_To do:_ A single number is expected: the count of lines in the records below that contain "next".

_Dataset items:_
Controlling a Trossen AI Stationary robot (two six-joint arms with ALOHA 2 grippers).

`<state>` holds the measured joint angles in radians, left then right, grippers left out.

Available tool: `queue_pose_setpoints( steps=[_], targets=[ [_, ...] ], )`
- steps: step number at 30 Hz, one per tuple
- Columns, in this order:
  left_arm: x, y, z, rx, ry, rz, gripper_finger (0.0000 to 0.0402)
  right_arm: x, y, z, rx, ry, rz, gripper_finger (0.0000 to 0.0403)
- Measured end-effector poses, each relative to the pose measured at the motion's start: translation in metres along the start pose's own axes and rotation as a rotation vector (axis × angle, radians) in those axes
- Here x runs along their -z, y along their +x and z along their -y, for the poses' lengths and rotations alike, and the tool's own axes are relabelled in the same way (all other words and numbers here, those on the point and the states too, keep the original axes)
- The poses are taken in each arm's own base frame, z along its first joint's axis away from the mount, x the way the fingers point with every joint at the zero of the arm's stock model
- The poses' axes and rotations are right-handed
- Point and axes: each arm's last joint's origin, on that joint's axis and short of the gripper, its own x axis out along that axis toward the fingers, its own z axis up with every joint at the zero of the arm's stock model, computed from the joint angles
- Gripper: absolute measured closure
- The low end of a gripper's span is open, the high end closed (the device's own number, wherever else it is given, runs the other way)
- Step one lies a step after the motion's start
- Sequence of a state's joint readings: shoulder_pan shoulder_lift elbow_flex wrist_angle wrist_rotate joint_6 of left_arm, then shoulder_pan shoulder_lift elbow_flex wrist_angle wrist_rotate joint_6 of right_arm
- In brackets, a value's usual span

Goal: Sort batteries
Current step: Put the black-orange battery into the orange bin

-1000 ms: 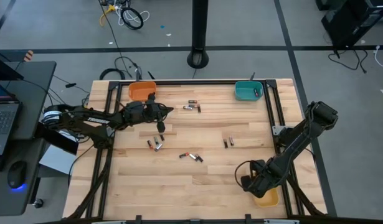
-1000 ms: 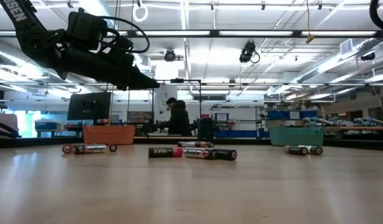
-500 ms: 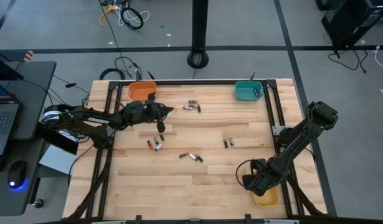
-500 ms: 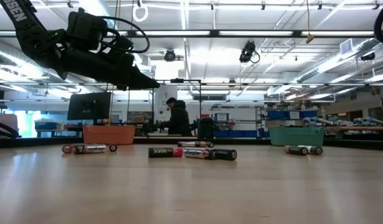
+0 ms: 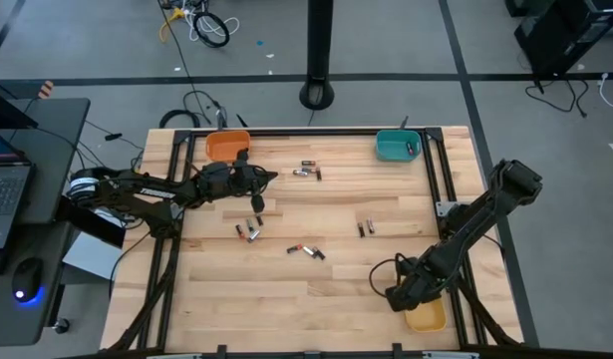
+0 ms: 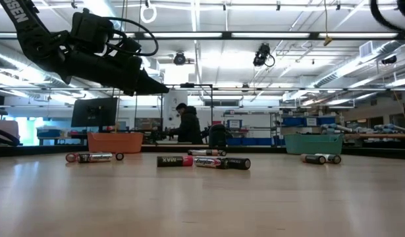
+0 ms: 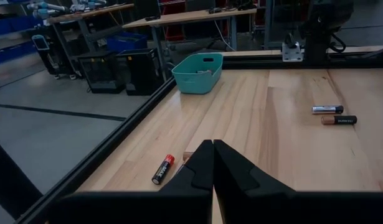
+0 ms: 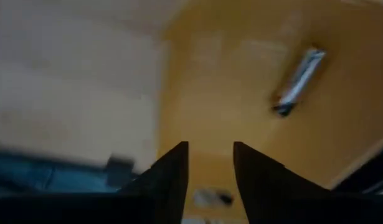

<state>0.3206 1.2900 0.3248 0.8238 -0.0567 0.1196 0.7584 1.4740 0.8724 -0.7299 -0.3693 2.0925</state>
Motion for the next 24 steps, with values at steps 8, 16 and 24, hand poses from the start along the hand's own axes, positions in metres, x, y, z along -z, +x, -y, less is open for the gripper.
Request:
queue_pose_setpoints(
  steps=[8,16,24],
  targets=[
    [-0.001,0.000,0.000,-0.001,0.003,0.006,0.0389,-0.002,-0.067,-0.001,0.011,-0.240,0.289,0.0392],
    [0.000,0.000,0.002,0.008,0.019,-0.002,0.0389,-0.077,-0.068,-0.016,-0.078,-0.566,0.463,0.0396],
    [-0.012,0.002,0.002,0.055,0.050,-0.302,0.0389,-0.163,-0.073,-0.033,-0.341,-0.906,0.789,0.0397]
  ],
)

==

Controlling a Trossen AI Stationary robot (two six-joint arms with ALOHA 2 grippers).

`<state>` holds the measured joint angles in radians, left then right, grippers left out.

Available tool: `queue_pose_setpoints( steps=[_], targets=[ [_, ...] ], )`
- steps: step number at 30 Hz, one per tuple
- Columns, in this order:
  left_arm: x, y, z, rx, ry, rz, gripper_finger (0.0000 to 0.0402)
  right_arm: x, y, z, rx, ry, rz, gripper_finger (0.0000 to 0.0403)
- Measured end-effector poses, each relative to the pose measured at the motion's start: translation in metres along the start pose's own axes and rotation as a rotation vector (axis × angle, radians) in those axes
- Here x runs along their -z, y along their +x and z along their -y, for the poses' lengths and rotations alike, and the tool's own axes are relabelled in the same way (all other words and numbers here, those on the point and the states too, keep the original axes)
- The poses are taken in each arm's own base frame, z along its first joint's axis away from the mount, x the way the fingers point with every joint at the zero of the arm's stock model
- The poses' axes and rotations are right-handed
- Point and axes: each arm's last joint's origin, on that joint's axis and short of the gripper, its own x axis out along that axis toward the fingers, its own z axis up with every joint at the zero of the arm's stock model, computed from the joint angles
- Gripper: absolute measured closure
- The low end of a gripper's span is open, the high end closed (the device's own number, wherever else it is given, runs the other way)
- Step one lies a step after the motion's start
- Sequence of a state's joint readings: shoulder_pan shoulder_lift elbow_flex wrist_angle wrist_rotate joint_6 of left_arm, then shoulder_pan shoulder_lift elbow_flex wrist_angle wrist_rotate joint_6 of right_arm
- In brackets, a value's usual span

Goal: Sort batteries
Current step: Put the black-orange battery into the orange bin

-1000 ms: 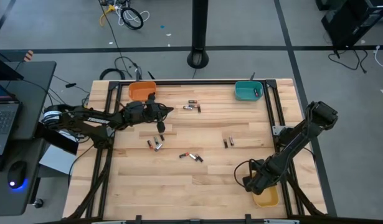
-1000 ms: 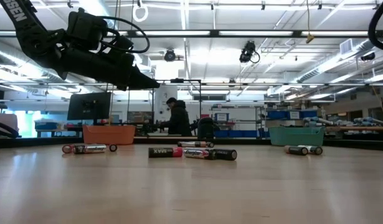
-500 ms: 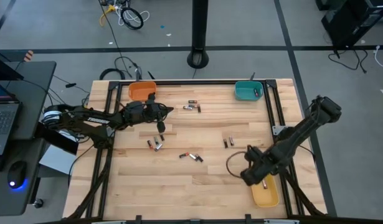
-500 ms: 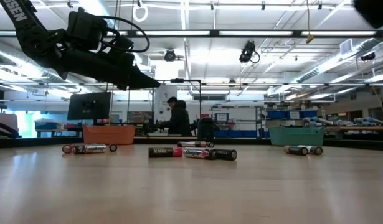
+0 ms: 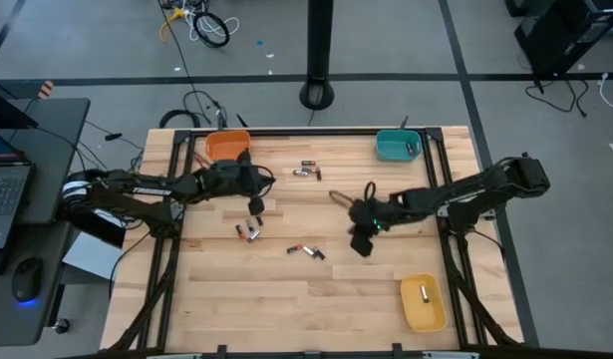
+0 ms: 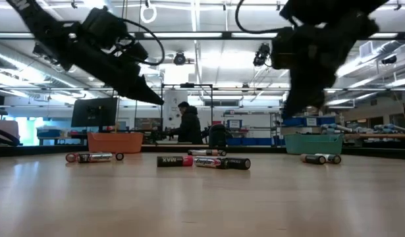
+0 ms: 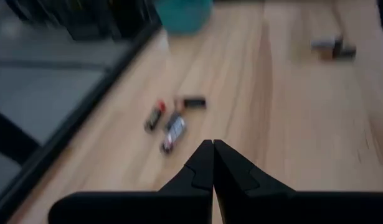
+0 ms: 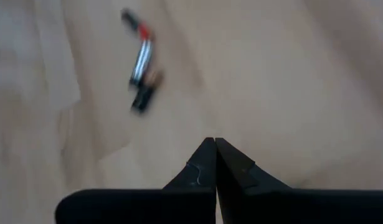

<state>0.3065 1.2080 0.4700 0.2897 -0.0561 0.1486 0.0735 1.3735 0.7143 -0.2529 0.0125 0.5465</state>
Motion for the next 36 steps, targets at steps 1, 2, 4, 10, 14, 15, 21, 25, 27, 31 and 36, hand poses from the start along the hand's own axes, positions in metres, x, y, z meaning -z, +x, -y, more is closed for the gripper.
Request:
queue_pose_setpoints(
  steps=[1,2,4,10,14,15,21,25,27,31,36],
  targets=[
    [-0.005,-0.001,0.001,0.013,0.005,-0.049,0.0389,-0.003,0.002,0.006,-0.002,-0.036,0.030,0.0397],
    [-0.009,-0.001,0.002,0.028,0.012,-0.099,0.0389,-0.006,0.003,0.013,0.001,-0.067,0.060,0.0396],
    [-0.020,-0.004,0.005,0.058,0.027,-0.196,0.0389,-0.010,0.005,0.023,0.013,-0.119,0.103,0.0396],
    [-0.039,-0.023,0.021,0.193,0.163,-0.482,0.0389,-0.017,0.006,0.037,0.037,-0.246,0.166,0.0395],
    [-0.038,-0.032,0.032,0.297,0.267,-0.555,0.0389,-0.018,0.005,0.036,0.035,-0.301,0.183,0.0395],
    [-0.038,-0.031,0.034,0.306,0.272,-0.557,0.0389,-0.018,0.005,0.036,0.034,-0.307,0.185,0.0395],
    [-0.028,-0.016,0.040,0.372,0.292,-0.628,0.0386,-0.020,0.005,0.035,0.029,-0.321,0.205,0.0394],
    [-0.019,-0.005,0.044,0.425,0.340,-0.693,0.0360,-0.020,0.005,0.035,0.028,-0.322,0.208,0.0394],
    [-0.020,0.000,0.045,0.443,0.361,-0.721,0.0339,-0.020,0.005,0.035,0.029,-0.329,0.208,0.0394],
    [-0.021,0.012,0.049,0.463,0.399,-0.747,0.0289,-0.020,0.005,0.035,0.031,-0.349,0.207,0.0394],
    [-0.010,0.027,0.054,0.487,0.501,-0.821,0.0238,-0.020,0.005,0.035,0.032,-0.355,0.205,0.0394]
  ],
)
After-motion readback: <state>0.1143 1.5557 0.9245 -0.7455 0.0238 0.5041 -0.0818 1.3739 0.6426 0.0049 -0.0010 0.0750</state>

_Output for this exercise:_ 2